Luciana Resende Lotze, senior vice president of marketing for Visa Latin America & the Caribbean: “Latin America is clinging to cash for a few reasons: the high percentage of consumers who are underbanked and unbanked, the low acceptance of electronic payments in many parts of the region and consumers’ habitual use of cash. We think the two will co-exist for some time, but we know that increasing access to digital payments changes people’s lives, as well as businesses and economies. For instance, a woman who does arts and crafts in the interior of Brazil or Guatemala was confined to sell her pieces to buyers who had physical access to her work, and she had little bargaining power to negotiate the price of her pieces. Now, with access to the Internet and payment technology, she can better price her work and use digital payments to sell it directly to larger stores. The proliferation of this is transformational. Collaboration among banks, merchants, government, fintech and start-ups is essential to solving these problems. We work with several governments in the region to design public policies that move consumers and merchants toward adopting digital payments. The gig economy is also driving change in consumer payment behavior, since it is digital by nature. Digital payments are fast, more secure than cash and give consumers instant buying power. Contactless payments are effective at converting cash to card-based payments, particularly in everyday spending. In Brazil, we launched our first major open-loop transit contactless solution in the region with MetrôRio, and in two months, it has seen more than 50,000 contactless transactions. We are working to expand this to other cities in Latin America as mass transit has become crucial to accelerating the adoption of digital payments and transform the way people pay.”

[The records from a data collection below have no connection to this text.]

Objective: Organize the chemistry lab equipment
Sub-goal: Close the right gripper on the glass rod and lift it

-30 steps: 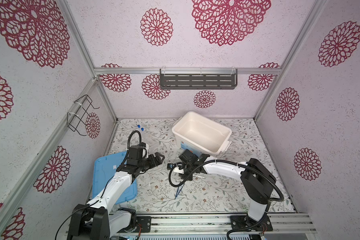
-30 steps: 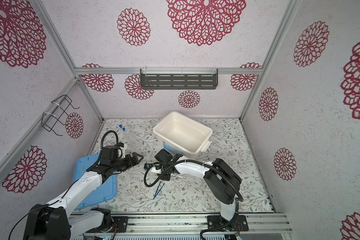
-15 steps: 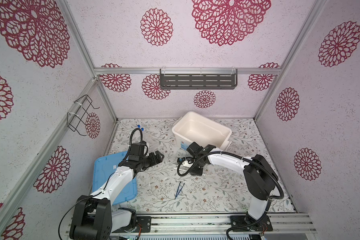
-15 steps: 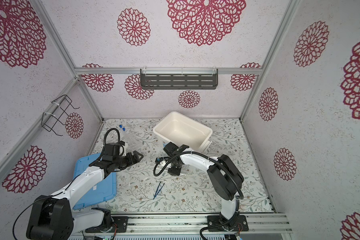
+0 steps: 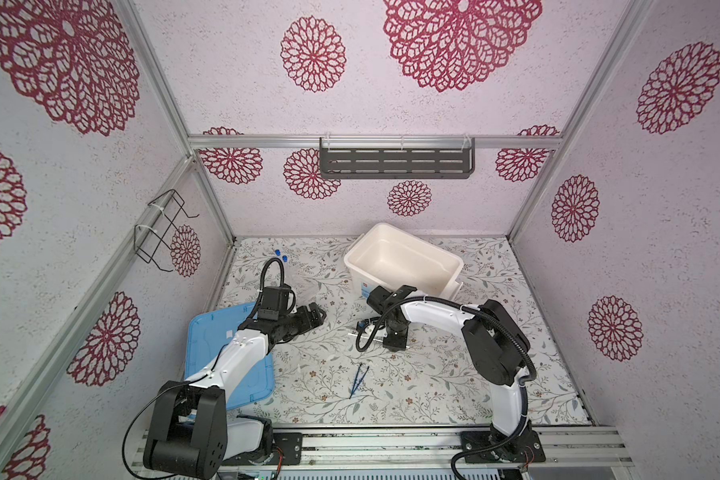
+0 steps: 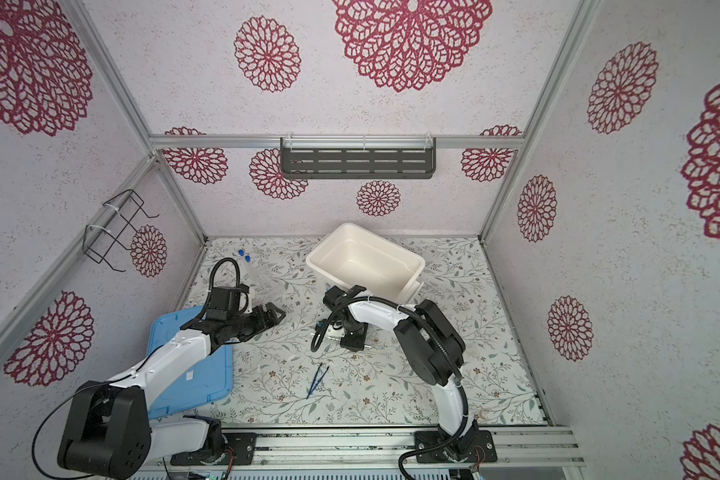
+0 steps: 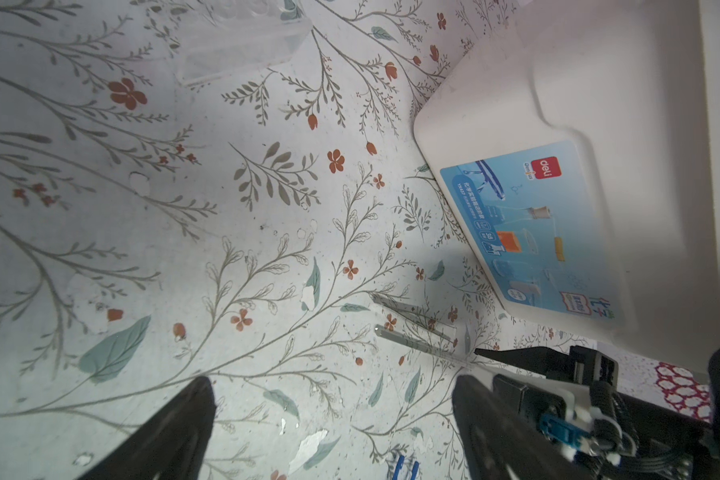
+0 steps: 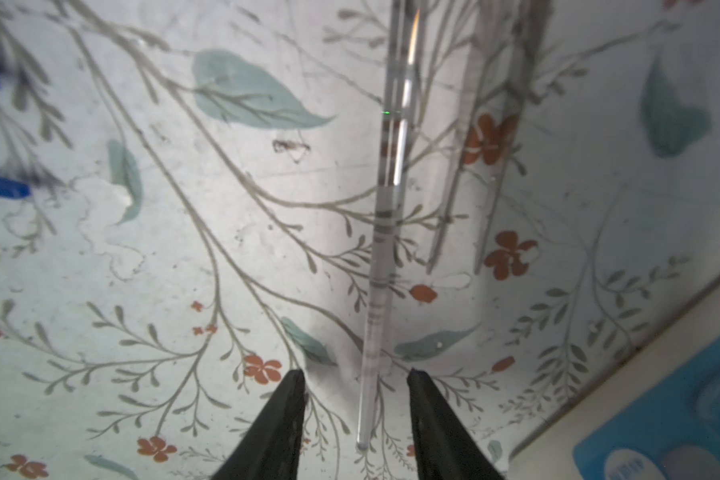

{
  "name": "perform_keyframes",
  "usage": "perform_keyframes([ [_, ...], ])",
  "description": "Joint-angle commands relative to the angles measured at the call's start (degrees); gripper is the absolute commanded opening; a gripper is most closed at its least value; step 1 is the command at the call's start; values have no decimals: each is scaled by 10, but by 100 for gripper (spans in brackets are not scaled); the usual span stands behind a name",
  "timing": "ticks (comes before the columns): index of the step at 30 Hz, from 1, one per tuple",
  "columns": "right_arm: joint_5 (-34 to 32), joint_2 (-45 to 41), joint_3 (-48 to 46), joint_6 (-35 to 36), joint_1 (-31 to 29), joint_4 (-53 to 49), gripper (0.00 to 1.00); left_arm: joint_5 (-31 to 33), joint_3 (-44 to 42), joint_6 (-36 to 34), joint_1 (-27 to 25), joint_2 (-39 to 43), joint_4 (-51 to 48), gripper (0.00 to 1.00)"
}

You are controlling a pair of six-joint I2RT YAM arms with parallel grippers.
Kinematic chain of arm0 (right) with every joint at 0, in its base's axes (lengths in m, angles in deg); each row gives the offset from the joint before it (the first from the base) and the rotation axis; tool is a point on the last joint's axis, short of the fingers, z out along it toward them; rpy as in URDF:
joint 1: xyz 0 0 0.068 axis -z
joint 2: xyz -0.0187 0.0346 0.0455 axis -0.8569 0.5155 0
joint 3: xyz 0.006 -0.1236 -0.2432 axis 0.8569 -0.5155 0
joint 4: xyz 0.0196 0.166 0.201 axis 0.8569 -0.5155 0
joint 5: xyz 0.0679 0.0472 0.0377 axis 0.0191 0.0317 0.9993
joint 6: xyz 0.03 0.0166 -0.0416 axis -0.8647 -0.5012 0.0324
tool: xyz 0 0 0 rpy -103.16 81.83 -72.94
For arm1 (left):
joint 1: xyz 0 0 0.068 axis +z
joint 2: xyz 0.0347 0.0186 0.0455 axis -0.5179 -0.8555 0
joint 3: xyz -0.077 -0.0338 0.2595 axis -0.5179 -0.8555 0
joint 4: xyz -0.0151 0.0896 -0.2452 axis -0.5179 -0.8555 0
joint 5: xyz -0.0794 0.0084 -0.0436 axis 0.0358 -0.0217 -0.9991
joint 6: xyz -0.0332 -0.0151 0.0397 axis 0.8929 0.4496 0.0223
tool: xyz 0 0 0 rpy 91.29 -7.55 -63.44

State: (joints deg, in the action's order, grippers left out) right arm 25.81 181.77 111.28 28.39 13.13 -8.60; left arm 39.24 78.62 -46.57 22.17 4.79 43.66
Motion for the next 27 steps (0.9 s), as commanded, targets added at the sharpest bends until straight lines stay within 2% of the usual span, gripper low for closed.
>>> perform_keyframes([
  [1, -8, -6, 12, 18, 5, -21, 43, 1, 13, 7, 6, -4, 7, 93],
  [4, 12, 1, 7, 19, 5, -21, 36, -1, 18, 9, 7, -10, 10, 93],
  [8, 38, 9, -15, 8, -3, -5, 21, -12, 26, 16, 9, -19, 14, 93],
  [14, 69, 21, -32, -11, -16, 22, 10, -35, 31, 41, 10, -34, 32, 93],
  [22, 120, -3, -37, -43, -18, 72, 5, -62, 17, 79, 10, -44, 52, 92],
  [27, 123, -15, -40, -77, -27, 98, 4, -55, 23, 70, 10, -59, 27, 92],
])
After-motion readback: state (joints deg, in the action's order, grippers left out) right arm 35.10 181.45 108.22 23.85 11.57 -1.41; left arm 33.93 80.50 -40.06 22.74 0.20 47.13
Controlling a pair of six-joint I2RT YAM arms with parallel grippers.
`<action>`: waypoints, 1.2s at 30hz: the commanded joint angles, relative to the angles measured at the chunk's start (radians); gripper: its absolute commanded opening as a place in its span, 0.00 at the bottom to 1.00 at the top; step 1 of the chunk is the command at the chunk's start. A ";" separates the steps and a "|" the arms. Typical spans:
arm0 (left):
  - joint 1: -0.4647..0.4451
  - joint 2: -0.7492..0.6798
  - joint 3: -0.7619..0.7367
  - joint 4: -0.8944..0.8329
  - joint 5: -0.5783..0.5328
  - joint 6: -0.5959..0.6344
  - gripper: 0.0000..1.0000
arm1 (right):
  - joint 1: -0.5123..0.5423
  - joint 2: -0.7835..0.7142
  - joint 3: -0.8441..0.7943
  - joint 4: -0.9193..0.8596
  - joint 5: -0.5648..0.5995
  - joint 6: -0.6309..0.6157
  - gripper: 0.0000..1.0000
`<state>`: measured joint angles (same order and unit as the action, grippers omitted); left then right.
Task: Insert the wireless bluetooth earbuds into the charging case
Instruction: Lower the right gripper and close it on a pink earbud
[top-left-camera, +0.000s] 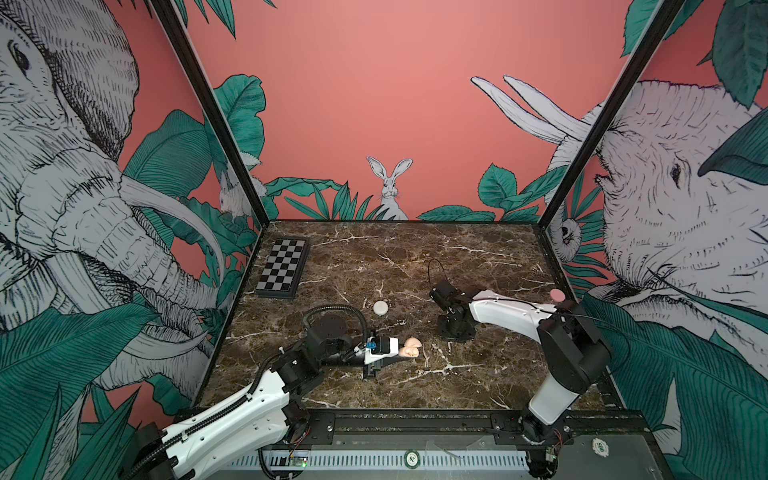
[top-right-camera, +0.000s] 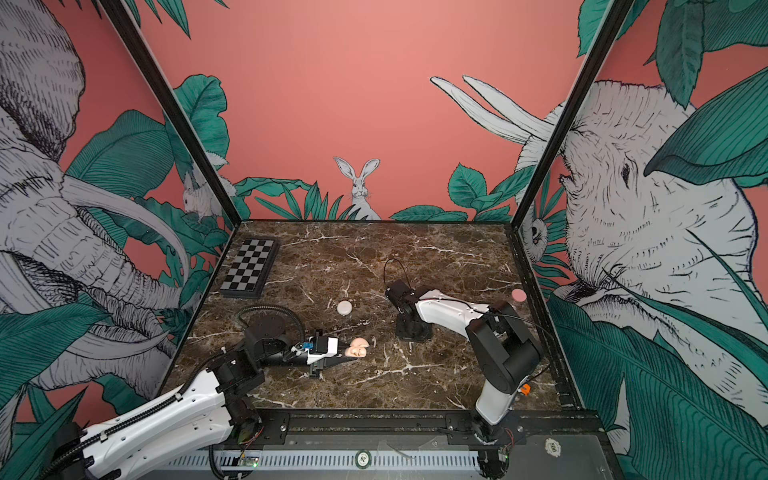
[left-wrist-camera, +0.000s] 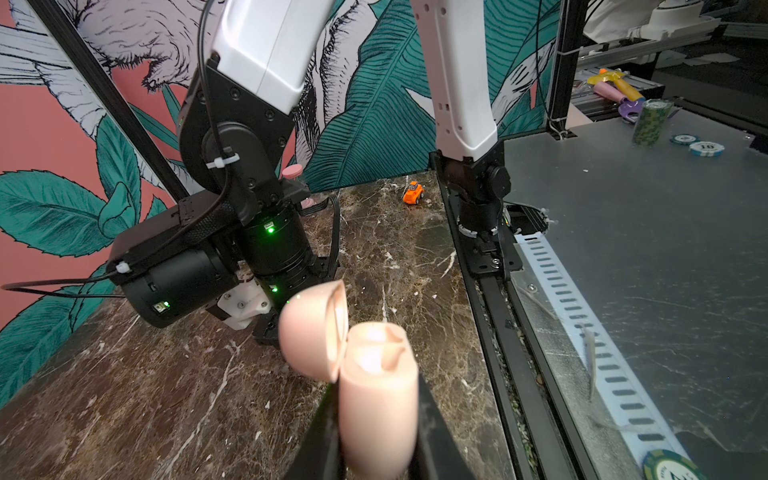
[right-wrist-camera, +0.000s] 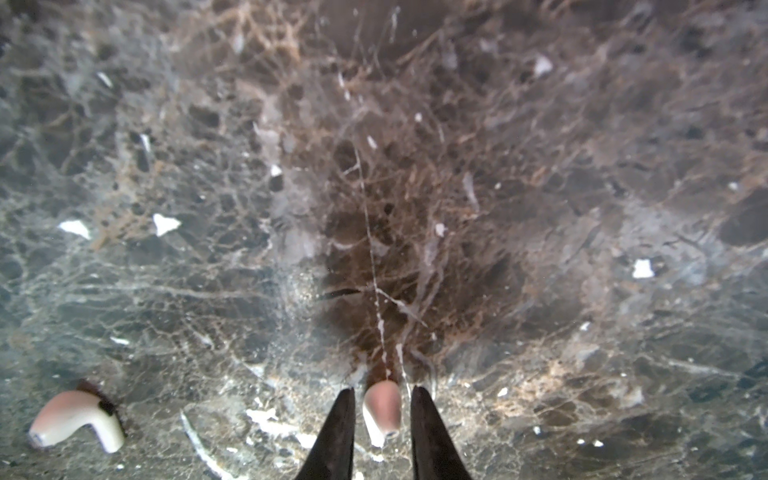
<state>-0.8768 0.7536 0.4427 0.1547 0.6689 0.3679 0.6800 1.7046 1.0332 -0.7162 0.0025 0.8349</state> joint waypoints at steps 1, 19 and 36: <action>-0.005 -0.003 0.034 -0.007 0.012 0.022 0.00 | -0.003 0.016 -0.004 -0.029 0.006 0.007 0.24; -0.005 0.003 0.035 -0.010 0.014 0.025 0.00 | -0.004 0.032 -0.009 -0.021 -0.009 0.010 0.20; -0.008 0.006 0.037 -0.017 0.012 0.032 0.00 | -0.007 0.023 -0.031 -0.015 -0.010 0.047 0.14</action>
<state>-0.8795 0.7605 0.4435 0.1467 0.6689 0.3782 0.6796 1.7252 1.0313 -0.7170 -0.0124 0.8650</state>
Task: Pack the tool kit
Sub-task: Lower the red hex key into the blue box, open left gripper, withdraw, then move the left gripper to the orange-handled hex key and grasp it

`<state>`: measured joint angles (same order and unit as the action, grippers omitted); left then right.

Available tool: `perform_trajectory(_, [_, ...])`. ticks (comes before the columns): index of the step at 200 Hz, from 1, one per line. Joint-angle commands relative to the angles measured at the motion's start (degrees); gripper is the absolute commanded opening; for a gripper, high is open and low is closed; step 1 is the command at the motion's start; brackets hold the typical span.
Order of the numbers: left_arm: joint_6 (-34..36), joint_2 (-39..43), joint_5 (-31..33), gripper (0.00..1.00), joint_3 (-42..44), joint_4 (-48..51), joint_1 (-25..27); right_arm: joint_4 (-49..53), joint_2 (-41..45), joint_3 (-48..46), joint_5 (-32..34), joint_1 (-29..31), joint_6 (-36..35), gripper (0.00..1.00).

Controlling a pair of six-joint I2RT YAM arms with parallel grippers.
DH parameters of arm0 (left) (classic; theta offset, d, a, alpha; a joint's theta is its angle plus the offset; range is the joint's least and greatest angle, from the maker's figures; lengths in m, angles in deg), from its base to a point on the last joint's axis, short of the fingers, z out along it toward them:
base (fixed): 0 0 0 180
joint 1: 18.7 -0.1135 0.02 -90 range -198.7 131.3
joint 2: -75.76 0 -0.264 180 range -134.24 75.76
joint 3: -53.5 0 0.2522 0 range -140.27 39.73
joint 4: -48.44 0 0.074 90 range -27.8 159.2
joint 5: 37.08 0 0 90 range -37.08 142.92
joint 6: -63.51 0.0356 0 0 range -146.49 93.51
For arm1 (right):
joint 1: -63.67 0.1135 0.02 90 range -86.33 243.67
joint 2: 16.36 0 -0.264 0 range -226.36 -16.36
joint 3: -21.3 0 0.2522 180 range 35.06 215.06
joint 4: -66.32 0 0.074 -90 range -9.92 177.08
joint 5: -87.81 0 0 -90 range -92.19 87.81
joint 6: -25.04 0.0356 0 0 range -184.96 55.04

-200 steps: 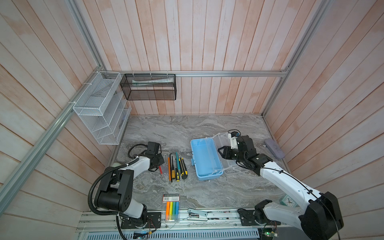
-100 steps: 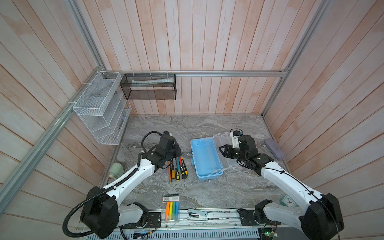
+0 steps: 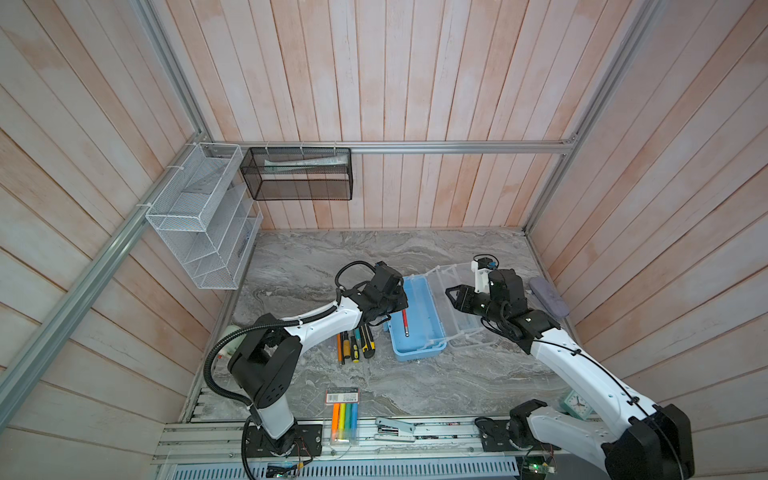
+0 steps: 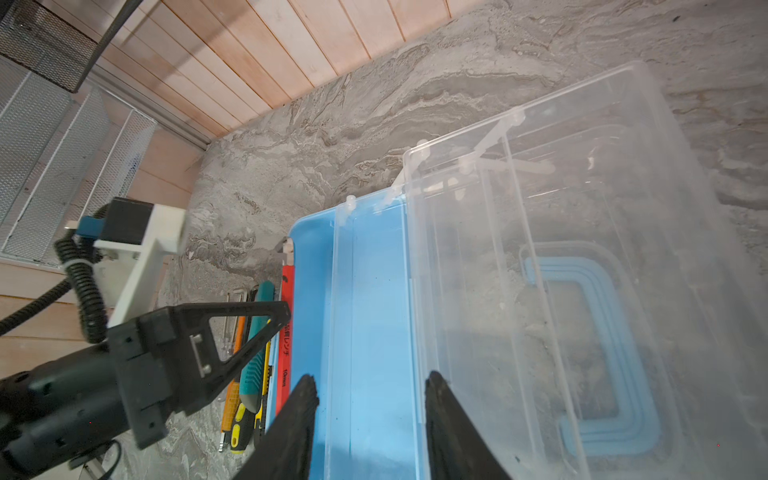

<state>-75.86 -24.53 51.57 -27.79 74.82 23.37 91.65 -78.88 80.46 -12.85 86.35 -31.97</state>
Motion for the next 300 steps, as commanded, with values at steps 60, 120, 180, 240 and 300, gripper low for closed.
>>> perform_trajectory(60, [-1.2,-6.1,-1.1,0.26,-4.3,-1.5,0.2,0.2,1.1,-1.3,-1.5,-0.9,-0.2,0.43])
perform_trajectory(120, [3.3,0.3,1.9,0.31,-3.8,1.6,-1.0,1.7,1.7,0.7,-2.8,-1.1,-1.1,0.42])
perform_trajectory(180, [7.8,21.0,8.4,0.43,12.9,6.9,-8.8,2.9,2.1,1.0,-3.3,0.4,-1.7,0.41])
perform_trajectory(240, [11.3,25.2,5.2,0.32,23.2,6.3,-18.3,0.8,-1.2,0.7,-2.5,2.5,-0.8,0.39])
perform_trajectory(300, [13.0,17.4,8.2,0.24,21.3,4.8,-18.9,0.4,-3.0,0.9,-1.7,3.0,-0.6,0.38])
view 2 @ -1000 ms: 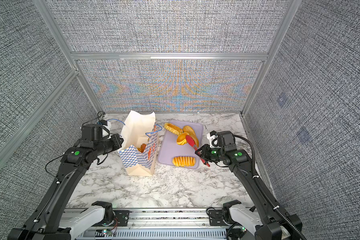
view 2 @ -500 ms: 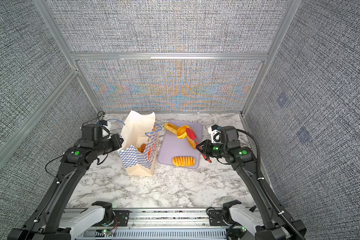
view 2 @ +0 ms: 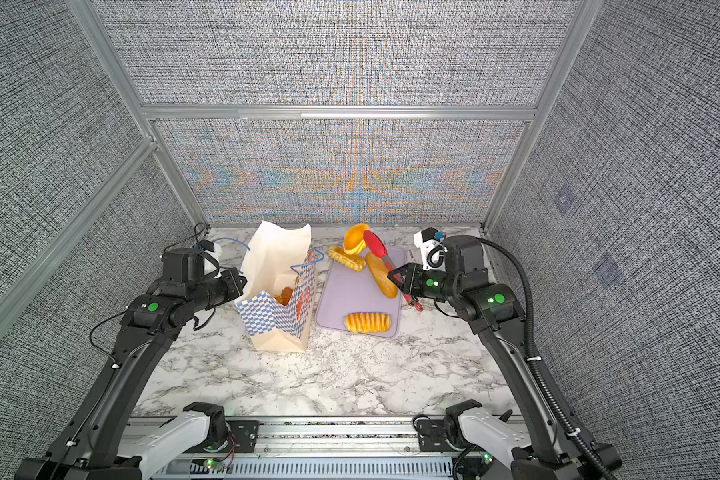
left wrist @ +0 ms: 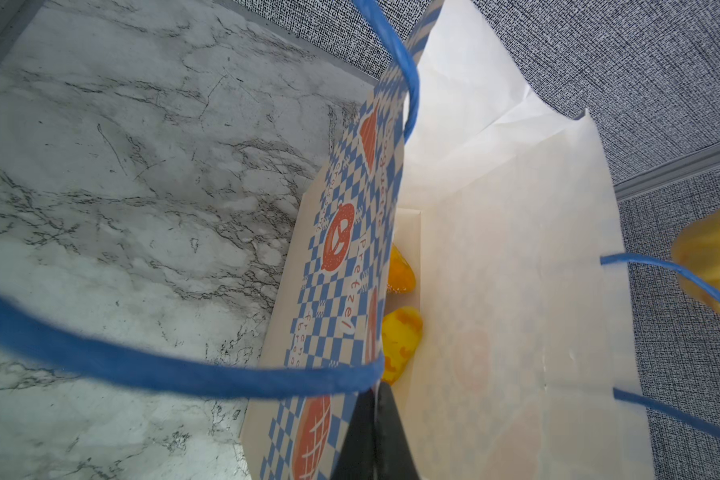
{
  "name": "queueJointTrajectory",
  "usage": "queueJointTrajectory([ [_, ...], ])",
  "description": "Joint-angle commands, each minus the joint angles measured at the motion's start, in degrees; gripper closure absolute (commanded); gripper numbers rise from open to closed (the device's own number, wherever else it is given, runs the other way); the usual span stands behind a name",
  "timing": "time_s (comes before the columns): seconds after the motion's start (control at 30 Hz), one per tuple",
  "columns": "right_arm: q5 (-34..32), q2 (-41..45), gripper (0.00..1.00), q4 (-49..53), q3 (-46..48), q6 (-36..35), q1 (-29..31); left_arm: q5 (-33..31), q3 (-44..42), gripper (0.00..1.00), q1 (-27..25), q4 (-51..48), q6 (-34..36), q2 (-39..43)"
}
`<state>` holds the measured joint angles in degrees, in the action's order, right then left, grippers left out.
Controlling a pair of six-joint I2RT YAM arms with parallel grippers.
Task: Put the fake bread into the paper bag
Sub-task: 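Lift the yellow scalloped tart with the tongs up off the tray, then carry the tart over the checkered bag and open the tongs inside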
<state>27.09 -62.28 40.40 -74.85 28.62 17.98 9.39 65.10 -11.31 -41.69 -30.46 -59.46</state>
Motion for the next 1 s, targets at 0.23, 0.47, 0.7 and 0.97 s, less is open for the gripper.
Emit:
queueJointTrajectory([
  [0.23,1.1,-5.0,0.75,-6.0,-9.0,-0.5,5.9,-0.1,0.1,0.98,0.0,0.7,-0.2,0.2],
  [0.47,0.9,-8.8,0.75,-7.4,-14.2,-0.6,10.9,-0.1,0.1,0.98,0.1,0.7,-0.2,0.3],
  [0.7,0.8,-13.1,0.75,-7.5,-18.4,-1.1,15.5,-0.2,0.0,0.98,0.0,0.8,-0.1,0.3],
  [0.97,-0.3,-18.1,0.75,-6.5,-23.6,-1.9,20.1,0.0,-0.1,0.98,0.0,0.9,-0.1,0.1],
])
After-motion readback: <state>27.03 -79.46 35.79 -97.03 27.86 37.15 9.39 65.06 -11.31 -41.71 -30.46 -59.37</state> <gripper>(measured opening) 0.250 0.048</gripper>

Julia Yansura, program associate in the Remittances and Development Program at the Inter-American Dialogue: “For consumers in Latin America, cash has two important advantages over digital: it doesn’t require access to a bank account, and it is much more widely accepted by merchants. The first point is critical and often misunderstood. Although it is sometimes assumed that fintech can offer a shortcut to financial inclusion, the reality is more complicated. Many digital financial products require consumers to have a bank account as a starting point. According to 2017 data from the Global Findex, only 55 percent of adults in Latin America have any kind of account, only slightly up from 52 percent in 2014. Mexico is even lower than the regional average, just 37 percent in 2017. Digital products can contribute significantly to financial inclusion through greater accessibility, convenience, security and even lower costs, yet very rarely do they replace accounts, and rarely are they the first step taken toward financial access. With regard to the second point, consumers in the region will adopt cards and other digital payment methods to the extent that they are useful in everyday life. The reality is that most merchants in Latin America are not currently able to accept digital payments due to barriers such as cost, infrastructure, informality and limited access to business bank accounts. For those of us who are excited about fintech and optimistic about the benefits of digital, it’s important to address some of these barriers through efforts that promote financial inclusion and increase merchant adoption of digital payment options.”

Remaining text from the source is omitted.